# [Task directions]
Set down the full listing exactly as given. Any pictures are to be left out.

# [Supplied material]

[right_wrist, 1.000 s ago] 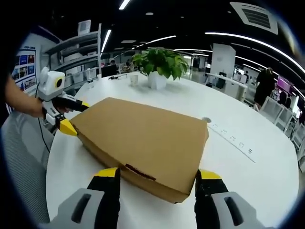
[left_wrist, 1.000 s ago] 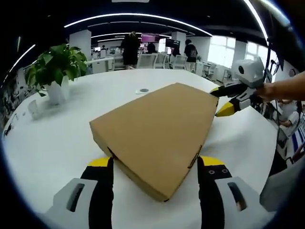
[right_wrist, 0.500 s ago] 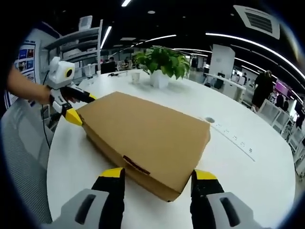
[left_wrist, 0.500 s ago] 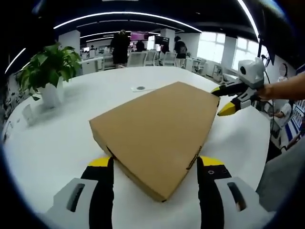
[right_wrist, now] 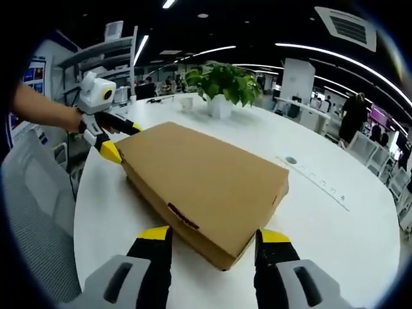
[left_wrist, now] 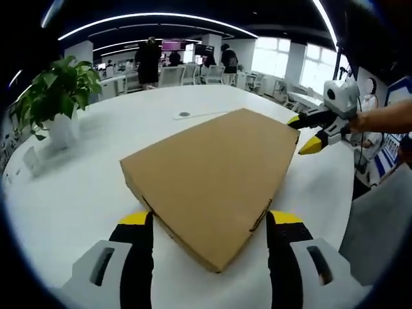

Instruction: Operate the shoe box by opening the lid, removing the specified soft item, and placing it in the target area until the item is outside and the box remains undamaged.

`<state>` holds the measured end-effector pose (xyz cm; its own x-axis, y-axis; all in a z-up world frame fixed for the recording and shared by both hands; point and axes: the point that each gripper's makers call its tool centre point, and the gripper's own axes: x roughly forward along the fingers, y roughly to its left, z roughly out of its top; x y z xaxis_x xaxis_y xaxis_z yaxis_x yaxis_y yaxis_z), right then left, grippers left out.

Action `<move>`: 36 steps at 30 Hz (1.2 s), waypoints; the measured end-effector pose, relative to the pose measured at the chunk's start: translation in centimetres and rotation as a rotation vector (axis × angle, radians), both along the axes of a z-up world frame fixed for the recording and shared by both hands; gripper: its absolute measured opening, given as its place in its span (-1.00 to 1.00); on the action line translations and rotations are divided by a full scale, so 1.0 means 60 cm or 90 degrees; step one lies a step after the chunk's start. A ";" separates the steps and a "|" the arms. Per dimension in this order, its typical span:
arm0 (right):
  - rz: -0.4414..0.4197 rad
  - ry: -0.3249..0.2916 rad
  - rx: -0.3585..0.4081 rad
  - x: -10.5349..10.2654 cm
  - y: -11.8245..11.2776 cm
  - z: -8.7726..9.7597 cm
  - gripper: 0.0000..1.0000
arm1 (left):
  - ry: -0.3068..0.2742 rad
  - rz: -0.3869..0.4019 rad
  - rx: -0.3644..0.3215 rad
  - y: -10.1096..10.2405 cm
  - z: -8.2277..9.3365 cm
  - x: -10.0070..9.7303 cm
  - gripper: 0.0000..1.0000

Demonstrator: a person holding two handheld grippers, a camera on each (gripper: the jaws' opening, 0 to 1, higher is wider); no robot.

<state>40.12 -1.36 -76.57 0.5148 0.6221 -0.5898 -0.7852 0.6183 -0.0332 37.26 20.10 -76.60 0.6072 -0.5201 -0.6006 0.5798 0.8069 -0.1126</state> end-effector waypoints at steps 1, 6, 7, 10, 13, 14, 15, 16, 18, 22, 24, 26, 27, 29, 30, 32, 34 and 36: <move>-0.002 0.000 0.001 -0.003 0.002 0.000 -0.04 | 0.000 -0.003 0.000 0.001 0.000 -0.001 0.47; -0.021 0.002 0.014 -0.019 0.013 0.002 -0.07 | 0.002 -0.021 0.002 0.013 0.001 -0.007 0.47; -0.027 0.000 0.016 -0.023 0.017 0.002 -0.08 | 0.002 -0.025 0.002 0.017 0.001 -0.010 0.47; -0.044 0.004 0.026 -0.030 0.026 0.004 -0.12 | 0.008 -0.037 0.007 0.028 0.001 -0.013 0.47; -0.042 0.004 0.024 -0.042 0.037 0.005 -0.16 | 0.014 -0.049 0.011 0.041 0.001 -0.019 0.47; -0.037 -0.001 0.018 -0.047 0.040 0.003 -0.18 | 0.016 -0.054 0.013 0.046 0.001 -0.021 0.46; -0.038 -0.001 0.019 -0.050 0.042 0.003 -0.20 | 0.017 -0.057 0.014 0.049 0.001 -0.023 0.46; -0.038 0.001 0.023 -0.054 0.046 0.004 -0.19 | 0.019 -0.061 0.016 0.053 0.001 -0.025 0.46; -0.037 0.001 0.023 -0.063 0.054 0.004 -0.19 | 0.019 -0.067 0.016 0.059 0.001 -0.029 0.46; -0.048 0.007 0.039 -0.073 0.066 0.006 -0.14 | 0.018 -0.076 0.017 0.068 0.001 -0.034 0.46; -0.052 0.005 0.043 -0.083 0.073 0.006 -0.13 | 0.018 -0.081 0.019 0.073 0.001 -0.038 0.46; -0.055 0.004 0.046 -0.087 0.077 0.006 -0.13 | 0.018 -0.085 0.020 0.078 0.001 -0.041 0.46; -0.057 0.005 0.049 -0.091 0.080 0.007 -0.14 | 0.018 -0.088 0.020 0.081 0.001 -0.043 0.46; -0.058 0.005 0.050 -0.095 0.083 0.008 -0.15 | 0.020 -0.093 0.020 0.086 0.001 -0.045 0.46; -0.058 0.006 0.051 -0.099 0.086 0.008 -0.15 | 0.020 -0.098 0.021 0.089 0.001 -0.046 0.46; -0.058 0.010 0.054 -0.107 0.091 0.008 -0.15 | 0.023 -0.106 0.024 0.094 0.001 -0.049 0.46; -0.056 0.009 0.050 -0.114 0.095 0.008 -0.16 | 0.024 -0.114 0.026 0.098 0.001 -0.051 0.46; -0.058 0.012 0.053 -0.122 0.099 0.008 -0.15 | 0.025 -0.120 0.027 0.102 0.000 -0.054 0.46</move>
<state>32.82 4.59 -76.08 0.5604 0.6205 -0.5485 -0.7256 0.6872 0.0361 34.05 26.24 -76.57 0.4766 -0.5965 -0.6458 0.7169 0.6889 -0.1072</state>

# [Answer below]
[right_wrist, 1.000 s ago] 
[left_wrist, 1.000 s ago] 
[right_wrist, 0.500 s ago] 
[left_wrist, 0.500 s ago] 
[right_wrist, now] 
[left_wrist, now] 

Instruction: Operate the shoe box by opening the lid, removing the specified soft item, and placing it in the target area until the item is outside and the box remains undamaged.

`<state>` holds the measured end-effector pose (xyz cm; its own x-axis, y-axis; all in a z-up world frame fixed for the recording and shared by both hands; point and axes: the point that each gripper's makers call its tool centre point, and the gripper's own axes: x roughly forward along the fingers, y roughly to its left, z roughly out of its top; x y z xaxis_x xaxis_y xaxis_z yaxis_x yaxis_y yaxis_z), right then left, grippers left out.

Action `<move>`: 36 steps at 30 Hz (1.2 s), waypoints; the measured end-effector pose, relative to the pose measured at the chunk's start: translation in centimetres and rotation as a rotation vector (axis × angle, radians), both along the axes of a z-up world frame fixed for the recording and shared by both hands; gripper: its absolute measured opening, given as its place in its span (-1.00 to 1.00); on the action line translations and rotations are divided by a full scale, so 1.0 means 60 cm or 90 degrees; step one lies a step after the chunk's start. A ";" separates the steps and a "|" the arms. Per dimension in this order, its typical span:
arm0 (right):
  - rz: -0.4414..0.4197 rad
  - ry: -0.3249..0.2916 rad
  - rx: -0.3585..0.4081 rad
  - x: -10.5349..10.2654 cm
  - y: -11.8245..11.2776 cm
  - z: -8.7726..9.7597 cm
  - gripper: 0.0000..1.0000
arm1 (left):
  - ry: -0.3068..0.2742 rad
  - rz: -0.3869..0.4019 rad
  - rx: -0.3644..0.3215 rad
  - y: -10.1096..10.2405 cm
  - z: -8.2277..9.3365 cm
  - x: -10.0070..9.7303 cm
  - gripper: 0.0000..1.0000

Demonstrator: a person holding two handheld grippers, a camera on each (gripper: the jaws' opening, 0 to 1, higher is wider); no robot.

<state>40.12 -1.36 -76.57 0.5148 0.6221 -0.5898 -0.7852 0.6183 -0.0332 37.26 20.10 -76.60 0.6072 -0.5201 -0.6006 0.5798 0.8069 -0.1126</state> end-effector waypoints at steps 1, 6, 7, 10, 13, 14, 15, 16, 18, 22, 24, 26, 27, 29, 30, 32, 34 and 36: <move>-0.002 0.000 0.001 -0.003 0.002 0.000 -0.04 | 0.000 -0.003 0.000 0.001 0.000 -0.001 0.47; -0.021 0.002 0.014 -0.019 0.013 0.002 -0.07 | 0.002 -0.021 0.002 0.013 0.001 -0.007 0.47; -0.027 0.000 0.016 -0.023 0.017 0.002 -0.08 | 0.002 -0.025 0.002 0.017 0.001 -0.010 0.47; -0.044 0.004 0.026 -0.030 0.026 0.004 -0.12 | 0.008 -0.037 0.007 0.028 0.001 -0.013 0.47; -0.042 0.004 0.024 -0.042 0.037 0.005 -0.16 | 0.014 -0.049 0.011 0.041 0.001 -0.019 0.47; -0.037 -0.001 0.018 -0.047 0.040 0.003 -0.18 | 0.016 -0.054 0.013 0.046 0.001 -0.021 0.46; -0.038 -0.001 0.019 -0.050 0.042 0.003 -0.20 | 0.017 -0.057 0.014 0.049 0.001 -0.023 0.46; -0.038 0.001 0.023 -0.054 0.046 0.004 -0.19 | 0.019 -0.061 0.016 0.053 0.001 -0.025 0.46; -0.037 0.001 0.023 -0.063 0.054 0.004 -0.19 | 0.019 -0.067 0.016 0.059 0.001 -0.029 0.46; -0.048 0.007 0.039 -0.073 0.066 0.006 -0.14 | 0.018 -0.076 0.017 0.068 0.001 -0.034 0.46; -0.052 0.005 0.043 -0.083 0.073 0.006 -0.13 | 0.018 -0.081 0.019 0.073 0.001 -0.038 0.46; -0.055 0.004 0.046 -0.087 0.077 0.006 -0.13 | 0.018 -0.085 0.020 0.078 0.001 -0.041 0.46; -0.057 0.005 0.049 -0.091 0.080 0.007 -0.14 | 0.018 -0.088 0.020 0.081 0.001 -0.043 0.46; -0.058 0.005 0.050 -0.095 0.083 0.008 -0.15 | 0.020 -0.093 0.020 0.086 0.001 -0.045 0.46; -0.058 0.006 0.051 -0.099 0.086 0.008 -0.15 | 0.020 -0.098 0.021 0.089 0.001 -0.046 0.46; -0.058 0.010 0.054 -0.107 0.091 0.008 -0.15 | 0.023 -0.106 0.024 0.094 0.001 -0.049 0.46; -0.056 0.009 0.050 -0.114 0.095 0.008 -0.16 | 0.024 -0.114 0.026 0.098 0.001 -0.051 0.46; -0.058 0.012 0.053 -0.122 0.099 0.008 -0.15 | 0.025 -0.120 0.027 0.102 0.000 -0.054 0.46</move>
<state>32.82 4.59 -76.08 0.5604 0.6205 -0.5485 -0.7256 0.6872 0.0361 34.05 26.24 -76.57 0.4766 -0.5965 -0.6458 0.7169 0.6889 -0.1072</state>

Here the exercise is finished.